Curated against chains, fast food, and contested hechsherim. Where competitor directories sweep up coupon-driven volume, TaamTaam stays narrow: no chains, no fast food, no listing with a contested, suspended or expired certification, and no paid placement disguised as review. Reviews come from a professional food critic team, not user-generated stars. The kosher map of Tel Aviv shifts every quarter, and the TaamTaam editorial team walks the neighborhoods in this guide quarterly so the next reader of the same page sees the next version of the map.

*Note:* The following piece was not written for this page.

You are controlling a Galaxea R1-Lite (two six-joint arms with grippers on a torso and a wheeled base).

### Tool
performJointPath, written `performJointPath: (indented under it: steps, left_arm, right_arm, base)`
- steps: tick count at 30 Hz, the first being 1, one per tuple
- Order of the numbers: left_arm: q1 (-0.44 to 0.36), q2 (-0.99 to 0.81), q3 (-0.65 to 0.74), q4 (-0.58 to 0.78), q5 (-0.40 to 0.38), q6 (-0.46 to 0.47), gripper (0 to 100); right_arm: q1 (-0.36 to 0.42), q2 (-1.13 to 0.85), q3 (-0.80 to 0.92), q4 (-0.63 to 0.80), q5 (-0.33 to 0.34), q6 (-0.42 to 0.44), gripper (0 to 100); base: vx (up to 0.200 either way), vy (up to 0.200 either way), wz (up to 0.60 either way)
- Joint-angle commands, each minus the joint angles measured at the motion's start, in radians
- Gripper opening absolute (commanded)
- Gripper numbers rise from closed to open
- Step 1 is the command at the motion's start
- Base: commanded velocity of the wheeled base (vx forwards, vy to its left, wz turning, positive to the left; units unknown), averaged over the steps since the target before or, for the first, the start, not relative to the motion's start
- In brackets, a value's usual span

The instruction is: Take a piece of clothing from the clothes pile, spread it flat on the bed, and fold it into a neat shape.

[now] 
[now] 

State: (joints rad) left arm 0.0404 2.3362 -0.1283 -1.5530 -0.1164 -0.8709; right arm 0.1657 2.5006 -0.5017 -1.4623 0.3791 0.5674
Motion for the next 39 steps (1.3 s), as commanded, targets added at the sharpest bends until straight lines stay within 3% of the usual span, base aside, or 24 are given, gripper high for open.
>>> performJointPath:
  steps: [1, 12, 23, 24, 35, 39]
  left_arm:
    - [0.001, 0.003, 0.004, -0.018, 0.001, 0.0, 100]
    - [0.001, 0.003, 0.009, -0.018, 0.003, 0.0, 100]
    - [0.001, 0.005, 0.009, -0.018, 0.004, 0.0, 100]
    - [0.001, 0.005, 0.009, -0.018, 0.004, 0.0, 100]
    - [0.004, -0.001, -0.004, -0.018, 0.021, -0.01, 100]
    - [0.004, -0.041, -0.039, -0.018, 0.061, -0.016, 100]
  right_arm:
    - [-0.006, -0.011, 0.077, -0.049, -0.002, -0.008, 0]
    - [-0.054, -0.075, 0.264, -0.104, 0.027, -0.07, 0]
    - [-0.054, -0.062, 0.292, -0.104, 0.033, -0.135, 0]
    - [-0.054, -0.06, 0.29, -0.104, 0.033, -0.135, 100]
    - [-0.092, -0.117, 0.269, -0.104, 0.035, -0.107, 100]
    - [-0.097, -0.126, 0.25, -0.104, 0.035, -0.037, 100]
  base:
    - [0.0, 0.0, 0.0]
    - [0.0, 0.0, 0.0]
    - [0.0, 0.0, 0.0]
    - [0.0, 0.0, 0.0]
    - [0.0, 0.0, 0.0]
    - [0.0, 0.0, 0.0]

Subscribe to the TaamTaam weekly newsletter for the next neighborhood crawl, the new openings worth a Tuesday evening, and the kashrut status changes that move a room on or off the map. The newsletter is the most reliable way to keep a personal version of this tel aviv kosher neighborhood guide current between visits.

Conclusion

A tel aviv kosher neighborhood guide is only as good as the next visit it earns. The nine quarters above are the route an observant traveler walks across three or four visits to the city, not a single weekend; the kashrut reading guide and the table above are the lens that turns a name on a list into a decision a family can stand behind. The Ministry of Tourism's 88 % satisfaction figure for 2025 visitors holds up because returning travelers know the city by neighborhood, not by ranking, and because the kosher map has finally caught up with the city map. The next step is concrete: pick one quarter from this tel aviv kosher neighborhood guide, hand the dates to the TaamTaam concierge, and let the booking and the mashgiach call happen before you board the flight.